───── Input data

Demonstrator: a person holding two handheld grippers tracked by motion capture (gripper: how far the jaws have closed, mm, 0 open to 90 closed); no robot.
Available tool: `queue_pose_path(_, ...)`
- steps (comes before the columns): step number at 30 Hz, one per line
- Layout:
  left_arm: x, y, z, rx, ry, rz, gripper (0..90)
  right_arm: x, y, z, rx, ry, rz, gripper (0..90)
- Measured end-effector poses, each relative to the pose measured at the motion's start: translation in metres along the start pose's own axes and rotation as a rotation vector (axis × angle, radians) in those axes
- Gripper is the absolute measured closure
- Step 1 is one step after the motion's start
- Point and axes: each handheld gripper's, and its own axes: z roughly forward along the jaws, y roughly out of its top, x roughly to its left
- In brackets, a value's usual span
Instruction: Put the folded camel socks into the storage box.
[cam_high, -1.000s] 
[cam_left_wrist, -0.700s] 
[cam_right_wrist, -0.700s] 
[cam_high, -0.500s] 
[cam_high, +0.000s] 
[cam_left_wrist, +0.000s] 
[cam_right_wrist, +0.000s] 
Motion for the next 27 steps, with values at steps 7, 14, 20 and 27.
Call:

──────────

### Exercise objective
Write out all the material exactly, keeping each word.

### Reply
Demonstrator: a person holding two handheld grippers tracked by motion capture (gripper: how far the jaws have closed, mm, 0 open to 90 closed); no robot.
Available tool: `queue_pose_path(_, ...)`
- steps (comes before the columns): step number at 30 Hz, one per line
- Layout:
  left_arm: x, y, z, rx, ry, rz, gripper (0..90)
  right_arm: x, y, z, rx, ry, rz, gripper (0..90)
- Measured end-effector poses, each relative to the pose measured at the motion's start: translation in metres along the start pose's own axes and rotation as a rotation vector (axis × angle, radians) in those axes
- Gripper is the absolute measured closure
- Step 1 is one step after the motion's start
- Point and axes: each handheld gripper's, and its own axes: z roughly forward along the jaws, y roughly out of its top, x roughly to its left
- In brackets, a value's usual span
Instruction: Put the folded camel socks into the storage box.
[cam_high, -1.000s] 
[cam_left_wrist, -0.700s] 
[cam_right_wrist, -0.700s] 
[cam_high, -0.500s] 
[cam_high, +0.000s] 
[cam_left_wrist, +0.000s] 
[cam_right_wrist, +0.000s] 
Motion for the next 27 steps, with values at steps 7, 14, 20 and 27.
Call:

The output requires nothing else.